| Task to complete |
Leave out the lines before the one with "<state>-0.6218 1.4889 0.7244"; output that line and all remaining lines of the records exactly.

Start of Records to process

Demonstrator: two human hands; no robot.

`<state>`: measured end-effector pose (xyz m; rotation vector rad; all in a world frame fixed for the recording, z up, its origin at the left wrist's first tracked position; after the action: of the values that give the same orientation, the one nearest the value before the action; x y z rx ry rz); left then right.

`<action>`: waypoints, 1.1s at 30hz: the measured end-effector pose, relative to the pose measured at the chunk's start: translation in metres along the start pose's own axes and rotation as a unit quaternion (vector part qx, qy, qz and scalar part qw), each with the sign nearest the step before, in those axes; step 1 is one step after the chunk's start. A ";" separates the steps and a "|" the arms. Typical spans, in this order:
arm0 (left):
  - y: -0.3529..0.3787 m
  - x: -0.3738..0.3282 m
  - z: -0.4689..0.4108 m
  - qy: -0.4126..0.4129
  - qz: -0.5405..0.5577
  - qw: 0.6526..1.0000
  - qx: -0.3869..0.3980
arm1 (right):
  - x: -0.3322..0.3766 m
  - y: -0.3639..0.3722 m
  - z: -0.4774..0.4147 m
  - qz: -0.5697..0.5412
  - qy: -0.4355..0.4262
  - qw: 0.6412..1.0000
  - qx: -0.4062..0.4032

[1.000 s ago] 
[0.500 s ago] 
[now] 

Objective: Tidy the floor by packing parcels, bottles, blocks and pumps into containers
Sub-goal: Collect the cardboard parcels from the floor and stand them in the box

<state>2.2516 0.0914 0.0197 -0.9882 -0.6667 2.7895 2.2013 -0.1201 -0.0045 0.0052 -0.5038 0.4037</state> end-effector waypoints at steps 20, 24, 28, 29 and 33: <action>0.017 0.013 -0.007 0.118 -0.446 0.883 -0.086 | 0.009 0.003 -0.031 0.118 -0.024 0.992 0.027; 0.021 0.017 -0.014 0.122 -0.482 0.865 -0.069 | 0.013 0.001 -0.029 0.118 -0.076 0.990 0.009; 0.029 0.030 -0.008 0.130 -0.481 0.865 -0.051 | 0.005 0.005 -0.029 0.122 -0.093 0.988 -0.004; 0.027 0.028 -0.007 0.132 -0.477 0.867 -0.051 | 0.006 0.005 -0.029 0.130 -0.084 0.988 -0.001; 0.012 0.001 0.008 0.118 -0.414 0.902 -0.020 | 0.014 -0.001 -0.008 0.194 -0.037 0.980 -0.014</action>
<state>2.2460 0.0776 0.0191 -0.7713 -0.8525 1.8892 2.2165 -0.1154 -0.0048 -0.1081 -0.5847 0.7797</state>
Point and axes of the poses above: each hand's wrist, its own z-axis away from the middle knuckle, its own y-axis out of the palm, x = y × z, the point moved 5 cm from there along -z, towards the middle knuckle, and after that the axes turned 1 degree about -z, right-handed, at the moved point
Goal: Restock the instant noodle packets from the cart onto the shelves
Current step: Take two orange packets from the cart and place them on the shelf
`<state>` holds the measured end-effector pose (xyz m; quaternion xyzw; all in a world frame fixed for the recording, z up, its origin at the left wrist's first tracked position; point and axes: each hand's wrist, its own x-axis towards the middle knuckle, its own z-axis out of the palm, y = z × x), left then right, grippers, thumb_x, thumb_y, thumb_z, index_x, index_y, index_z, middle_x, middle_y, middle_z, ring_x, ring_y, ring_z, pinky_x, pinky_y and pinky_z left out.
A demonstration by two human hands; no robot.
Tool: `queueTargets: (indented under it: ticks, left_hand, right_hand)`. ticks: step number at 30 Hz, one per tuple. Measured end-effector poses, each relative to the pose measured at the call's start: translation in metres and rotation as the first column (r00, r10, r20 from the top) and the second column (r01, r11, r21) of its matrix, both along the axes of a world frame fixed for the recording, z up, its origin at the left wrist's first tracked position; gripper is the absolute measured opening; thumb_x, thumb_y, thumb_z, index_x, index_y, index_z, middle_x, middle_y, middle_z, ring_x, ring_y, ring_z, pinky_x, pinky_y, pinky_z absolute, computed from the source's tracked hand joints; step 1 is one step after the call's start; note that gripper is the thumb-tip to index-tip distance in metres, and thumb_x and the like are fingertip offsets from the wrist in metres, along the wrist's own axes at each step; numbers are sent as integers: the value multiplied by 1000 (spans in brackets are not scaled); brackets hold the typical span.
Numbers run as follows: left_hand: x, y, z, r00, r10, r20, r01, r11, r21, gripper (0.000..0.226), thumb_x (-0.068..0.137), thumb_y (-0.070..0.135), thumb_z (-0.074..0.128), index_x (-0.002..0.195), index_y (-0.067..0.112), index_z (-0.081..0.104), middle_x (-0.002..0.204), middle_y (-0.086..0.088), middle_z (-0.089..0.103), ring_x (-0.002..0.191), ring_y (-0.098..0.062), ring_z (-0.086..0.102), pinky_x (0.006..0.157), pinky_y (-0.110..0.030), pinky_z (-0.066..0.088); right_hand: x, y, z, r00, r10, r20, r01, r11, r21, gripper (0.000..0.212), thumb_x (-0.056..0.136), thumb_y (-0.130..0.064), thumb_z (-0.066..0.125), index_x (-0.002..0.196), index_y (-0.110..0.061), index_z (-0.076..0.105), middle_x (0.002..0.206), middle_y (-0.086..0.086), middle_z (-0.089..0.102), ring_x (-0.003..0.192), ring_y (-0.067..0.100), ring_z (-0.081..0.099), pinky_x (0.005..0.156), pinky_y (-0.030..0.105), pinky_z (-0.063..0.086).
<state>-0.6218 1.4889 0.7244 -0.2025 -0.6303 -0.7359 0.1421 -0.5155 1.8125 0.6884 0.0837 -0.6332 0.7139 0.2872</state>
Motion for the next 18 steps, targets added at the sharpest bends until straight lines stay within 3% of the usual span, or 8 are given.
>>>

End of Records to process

| Response to this task |
<state>-0.6218 1.4889 0.7244 -0.2025 -0.6303 -0.7359 0.1421 -0.5155 1.8125 0.6884 0.0837 -0.6332 0.7139 0.2872</state>
Motion for the next 18 steps, targets added at the sharpest bends until straight lines stay within 3% of the usual span, or 8 are given.
>>>

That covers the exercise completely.